И так пребывала Зеница браконеискусною девой пять лет. По скончании пятого восстал в готской земле царь горделивый и злу изобретник, именем Ерман. И как ночь тьмою все наполняет, так наполнил и Ерман-царь воинами своими всю землю родимичскую, и древлянскую, и северянскую, и полянскую, и мерю, и весь, и чудь: от моря Сурожского и до моря Варяжского. И мужеский пол в землях тех истребляли нещадно.
Убегая смертной годины, воины родимичские скрылись в лесах, окрест сущих. Жены же преданы были в руки враг беззаконных, неразумных и варварских язык. И все жены, противлявшиеся нечестию распаленному воинов готских, были биемы нещадно жилами турьими, уды же нежные их опаляемы были повсюду лампадами огненными.
Зеница же в то время была скрыта в спряте тайном, изрытом в земле. Слыша стоны мучимых, Зеница сердцем своим доброчестным не захотела одна спастись. И вышедши из убежища, прилежно искала увидеть Ермана именуемого царя. Узрев вежу богатую, украшенную серебром и иными добротами, Зеница спросила:
– Здесь ли Ерман именуемый царь?
Привратник же захотел узнать вину пришествия девы.
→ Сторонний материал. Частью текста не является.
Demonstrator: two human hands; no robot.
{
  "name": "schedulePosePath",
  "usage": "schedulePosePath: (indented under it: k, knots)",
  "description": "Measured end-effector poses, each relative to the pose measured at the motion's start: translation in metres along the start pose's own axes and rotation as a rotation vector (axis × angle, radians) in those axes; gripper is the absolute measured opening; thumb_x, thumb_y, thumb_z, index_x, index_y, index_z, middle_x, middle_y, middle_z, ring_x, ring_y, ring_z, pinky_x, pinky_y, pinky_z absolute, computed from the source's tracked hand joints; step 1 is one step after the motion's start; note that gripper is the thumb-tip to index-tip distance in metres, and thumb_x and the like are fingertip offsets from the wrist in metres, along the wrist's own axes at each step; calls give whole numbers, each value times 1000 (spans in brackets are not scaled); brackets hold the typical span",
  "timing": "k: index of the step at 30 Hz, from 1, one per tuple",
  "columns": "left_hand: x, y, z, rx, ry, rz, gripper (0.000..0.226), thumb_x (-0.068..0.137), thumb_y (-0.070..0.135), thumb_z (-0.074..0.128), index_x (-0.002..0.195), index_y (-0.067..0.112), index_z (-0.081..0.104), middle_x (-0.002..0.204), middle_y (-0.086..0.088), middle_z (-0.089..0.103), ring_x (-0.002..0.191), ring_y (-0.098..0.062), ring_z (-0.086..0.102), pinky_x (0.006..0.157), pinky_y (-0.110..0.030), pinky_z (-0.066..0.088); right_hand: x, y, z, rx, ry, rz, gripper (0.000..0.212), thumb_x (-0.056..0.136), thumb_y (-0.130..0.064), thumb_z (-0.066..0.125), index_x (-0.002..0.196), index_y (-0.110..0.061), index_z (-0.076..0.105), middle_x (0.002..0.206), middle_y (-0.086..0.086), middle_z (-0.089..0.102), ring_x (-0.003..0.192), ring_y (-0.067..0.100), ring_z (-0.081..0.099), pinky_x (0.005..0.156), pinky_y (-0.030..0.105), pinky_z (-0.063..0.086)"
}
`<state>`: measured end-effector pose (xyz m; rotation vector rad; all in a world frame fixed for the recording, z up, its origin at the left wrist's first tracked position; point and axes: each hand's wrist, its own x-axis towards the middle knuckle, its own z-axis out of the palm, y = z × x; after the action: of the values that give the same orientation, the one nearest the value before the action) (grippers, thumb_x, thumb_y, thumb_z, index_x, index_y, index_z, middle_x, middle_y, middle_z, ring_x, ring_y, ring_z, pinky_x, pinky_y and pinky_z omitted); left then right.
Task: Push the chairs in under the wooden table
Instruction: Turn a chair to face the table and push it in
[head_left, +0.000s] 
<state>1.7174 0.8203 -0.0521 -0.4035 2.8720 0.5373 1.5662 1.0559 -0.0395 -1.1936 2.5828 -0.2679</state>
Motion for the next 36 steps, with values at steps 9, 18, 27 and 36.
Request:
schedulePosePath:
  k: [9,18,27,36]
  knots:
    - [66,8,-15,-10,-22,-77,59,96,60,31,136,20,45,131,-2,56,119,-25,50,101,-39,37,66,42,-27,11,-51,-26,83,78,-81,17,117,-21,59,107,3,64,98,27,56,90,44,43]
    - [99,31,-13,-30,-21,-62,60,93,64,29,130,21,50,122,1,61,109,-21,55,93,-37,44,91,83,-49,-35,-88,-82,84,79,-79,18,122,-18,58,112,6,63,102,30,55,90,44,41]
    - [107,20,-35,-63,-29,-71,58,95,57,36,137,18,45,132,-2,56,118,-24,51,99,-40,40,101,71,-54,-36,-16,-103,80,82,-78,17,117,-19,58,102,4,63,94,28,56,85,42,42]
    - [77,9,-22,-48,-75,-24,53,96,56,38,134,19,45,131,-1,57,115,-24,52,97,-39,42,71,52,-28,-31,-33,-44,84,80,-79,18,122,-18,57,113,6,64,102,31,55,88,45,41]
– Единому только царю могу поведать про то, – Зеница отвечала.
Видя, что образом дева светла, волосы же у нея как венец златый, привратник пропустил ее в хлевину внутреннюю, где и был царь.
Был же Ерман, царь горделивый, по виду подобен некому дивию зверю. И никто прямо взглянуть на него не мог, но клонился долу. Зеница же воззрела твердо:
– Почто воинам своим не претишь, о беззаконниче, муками мучити жен?
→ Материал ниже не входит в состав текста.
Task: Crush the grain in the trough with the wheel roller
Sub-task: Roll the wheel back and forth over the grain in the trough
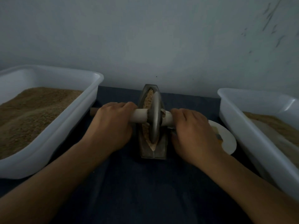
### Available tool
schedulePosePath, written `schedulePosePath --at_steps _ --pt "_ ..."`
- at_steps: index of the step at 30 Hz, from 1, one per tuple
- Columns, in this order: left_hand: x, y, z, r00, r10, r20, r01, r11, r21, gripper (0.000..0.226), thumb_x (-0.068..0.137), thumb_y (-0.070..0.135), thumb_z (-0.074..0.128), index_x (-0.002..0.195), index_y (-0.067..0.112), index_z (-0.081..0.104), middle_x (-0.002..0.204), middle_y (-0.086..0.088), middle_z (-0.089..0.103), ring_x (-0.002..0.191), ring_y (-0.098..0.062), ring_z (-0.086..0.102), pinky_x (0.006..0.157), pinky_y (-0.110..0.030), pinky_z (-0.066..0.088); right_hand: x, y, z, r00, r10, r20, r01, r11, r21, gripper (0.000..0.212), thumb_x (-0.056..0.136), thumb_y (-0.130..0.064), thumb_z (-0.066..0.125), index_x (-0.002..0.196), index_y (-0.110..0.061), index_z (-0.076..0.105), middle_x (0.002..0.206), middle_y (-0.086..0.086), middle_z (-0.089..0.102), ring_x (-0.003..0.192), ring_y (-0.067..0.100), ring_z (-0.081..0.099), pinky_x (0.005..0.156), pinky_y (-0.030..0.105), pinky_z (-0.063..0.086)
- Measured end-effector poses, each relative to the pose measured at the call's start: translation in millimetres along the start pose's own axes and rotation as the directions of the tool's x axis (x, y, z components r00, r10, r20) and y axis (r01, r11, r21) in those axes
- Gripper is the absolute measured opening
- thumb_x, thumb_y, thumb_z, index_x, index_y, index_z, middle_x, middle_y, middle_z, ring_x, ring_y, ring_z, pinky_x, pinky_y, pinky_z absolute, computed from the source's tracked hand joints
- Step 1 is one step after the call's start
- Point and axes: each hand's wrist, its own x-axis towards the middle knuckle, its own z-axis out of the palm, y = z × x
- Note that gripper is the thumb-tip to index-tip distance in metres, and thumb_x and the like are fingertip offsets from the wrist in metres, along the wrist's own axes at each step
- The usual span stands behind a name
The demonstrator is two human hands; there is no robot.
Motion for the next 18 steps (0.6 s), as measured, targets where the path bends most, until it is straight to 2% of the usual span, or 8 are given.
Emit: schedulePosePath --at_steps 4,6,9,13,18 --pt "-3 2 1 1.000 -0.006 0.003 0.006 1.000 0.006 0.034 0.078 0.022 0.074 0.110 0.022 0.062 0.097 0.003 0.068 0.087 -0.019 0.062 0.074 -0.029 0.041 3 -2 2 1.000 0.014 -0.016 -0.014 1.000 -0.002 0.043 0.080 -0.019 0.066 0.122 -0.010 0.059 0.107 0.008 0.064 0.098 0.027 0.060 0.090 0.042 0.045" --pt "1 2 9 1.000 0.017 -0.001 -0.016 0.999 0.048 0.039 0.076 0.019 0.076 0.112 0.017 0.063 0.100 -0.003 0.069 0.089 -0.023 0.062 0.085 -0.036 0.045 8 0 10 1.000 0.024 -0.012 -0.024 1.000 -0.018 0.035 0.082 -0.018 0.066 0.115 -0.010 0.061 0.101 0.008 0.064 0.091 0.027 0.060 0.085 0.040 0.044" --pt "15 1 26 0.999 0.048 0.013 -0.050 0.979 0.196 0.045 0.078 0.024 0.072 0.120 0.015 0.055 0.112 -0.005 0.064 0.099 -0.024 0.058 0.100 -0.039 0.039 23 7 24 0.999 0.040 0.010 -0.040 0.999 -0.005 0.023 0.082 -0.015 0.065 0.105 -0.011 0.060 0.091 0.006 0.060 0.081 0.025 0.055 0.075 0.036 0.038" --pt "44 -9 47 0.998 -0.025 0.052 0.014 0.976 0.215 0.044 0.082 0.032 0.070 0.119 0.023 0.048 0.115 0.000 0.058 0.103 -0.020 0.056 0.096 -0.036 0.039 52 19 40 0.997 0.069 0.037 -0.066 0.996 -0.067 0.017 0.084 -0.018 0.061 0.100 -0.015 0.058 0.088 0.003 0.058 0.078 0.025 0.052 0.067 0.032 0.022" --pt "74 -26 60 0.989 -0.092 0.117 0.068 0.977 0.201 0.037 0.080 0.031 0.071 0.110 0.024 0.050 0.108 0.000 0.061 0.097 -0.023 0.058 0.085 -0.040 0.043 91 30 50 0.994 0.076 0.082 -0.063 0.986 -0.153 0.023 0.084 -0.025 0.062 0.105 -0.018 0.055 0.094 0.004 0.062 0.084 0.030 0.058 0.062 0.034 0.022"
Ерман же царь, разженный нежной лепотой девы, в молчании на нее смотрел, как лев, в пустыне видящий снедь. А заговорил словами услажательными и ласковыми:
– Возлюбленнице моя, хочешь, и тотчас воинам запрещу мучить жен? И клянусь словом своим: не только отпустят их, но еще и брашна всякого им дадут. Знаю я, в пище у вас скудота, кроме лящи моченой нет ничего.
Зеница же возопила к нему:
– Молю, да будет по слову твоему!
Ерман же ей отвечал:
– Если и правда хочешь, да будет по клятве моей, приди и ляг на ложе со мною.
Воздела Зеница к небу стеблие белое рук:
– Люте мне, люте! Пелыня мне горше сия!
Помыслив же мало, в сердце своем решила: «не хульно будет сие спасению моему, но благо». И одежды совлекши, взошла на ложе царево.
Узнав веру ея, царь Ерман злодушный поднял ее на стыд и подсмех:
– Где же теперь целомудрие твое доброчестно, заповеданное тебе верой твоей?
Дева же мудрая царю отвечала:
– Тленное телесе озлобление оскорбит меня только здесь, а там – телесное нечестие в честь мне будет, ибо гонимых ради то сотворила.